* AIM OF THE EXERCISE
From the line holding "Numbers that describe" through the line holding "Horizontal field of view 56°, picture" below, write out every line exactly; include both of those lines and drop the pictures.

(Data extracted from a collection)
◆ ◆ ◆

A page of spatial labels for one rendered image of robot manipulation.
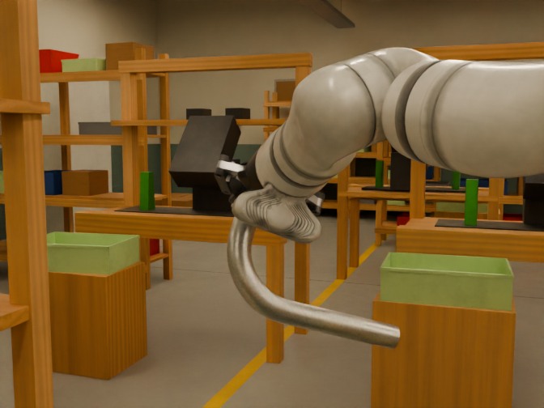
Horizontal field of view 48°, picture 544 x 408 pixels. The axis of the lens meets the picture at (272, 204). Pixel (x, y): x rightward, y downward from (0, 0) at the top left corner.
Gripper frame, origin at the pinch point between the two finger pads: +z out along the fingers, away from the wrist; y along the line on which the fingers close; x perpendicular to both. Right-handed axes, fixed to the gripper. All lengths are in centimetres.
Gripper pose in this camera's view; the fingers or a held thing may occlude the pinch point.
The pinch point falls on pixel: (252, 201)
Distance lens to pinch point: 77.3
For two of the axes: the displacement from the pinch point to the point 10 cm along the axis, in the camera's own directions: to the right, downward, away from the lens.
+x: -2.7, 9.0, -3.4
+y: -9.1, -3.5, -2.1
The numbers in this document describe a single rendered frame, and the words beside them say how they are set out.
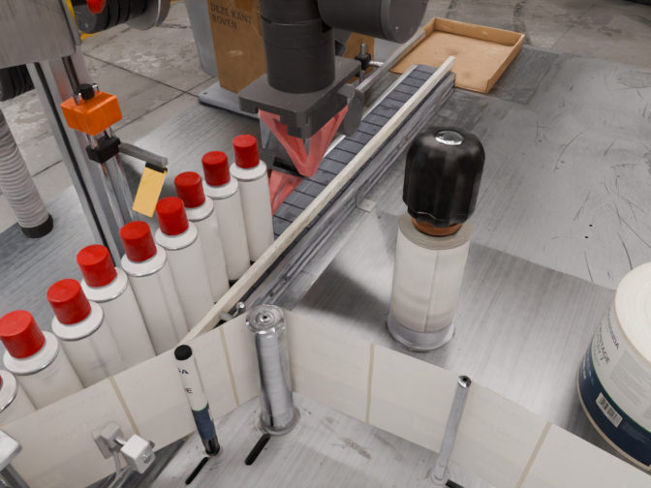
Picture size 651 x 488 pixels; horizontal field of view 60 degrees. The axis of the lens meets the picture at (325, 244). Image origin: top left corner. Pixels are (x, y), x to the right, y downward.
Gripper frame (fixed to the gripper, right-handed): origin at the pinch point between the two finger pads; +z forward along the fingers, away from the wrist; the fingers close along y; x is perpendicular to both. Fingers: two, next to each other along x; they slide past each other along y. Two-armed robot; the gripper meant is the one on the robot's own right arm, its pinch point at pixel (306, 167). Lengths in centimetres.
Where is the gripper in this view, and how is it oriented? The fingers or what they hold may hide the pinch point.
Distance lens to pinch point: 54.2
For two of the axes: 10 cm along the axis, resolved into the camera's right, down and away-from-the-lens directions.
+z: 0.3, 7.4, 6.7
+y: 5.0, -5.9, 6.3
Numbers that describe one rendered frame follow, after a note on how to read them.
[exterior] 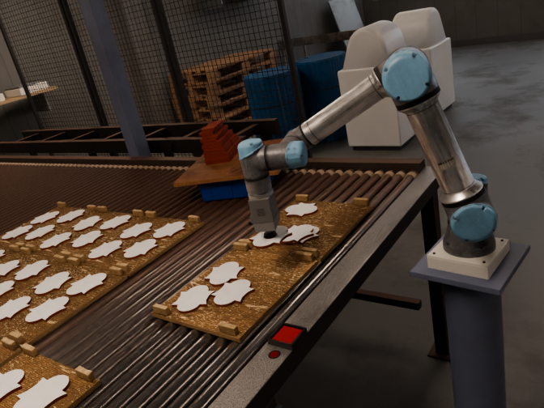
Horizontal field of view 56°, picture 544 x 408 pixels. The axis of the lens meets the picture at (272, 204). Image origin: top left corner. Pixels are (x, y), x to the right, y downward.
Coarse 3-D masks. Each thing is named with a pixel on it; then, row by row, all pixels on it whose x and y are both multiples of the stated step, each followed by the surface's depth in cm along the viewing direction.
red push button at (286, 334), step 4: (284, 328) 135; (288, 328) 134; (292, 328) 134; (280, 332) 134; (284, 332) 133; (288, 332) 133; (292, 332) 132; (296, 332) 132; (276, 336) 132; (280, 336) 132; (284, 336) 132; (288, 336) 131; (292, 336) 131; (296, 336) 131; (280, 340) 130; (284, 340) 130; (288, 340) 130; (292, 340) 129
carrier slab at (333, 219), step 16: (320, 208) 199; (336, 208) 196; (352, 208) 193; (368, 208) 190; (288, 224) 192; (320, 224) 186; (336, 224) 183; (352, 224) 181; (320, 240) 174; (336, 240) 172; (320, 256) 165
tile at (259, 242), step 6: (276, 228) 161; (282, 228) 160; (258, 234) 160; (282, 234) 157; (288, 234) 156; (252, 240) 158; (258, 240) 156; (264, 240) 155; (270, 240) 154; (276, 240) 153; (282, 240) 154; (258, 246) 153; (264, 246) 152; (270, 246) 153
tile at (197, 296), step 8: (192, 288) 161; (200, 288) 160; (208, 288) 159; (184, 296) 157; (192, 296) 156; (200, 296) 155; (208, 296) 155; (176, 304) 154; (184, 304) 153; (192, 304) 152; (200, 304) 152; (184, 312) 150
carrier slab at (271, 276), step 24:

◆ ◆ ◆

* RESPONSE AREA
Numbers that describe one rendered frame follow, after a note on how to read them.
[exterior] 
Horizontal field of view 56°, picture 544 x 408 pixels. The axis of the lens meets the picture at (272, 204). Image origin: top left corner. Pixels are (x, y), x to the right, y downward.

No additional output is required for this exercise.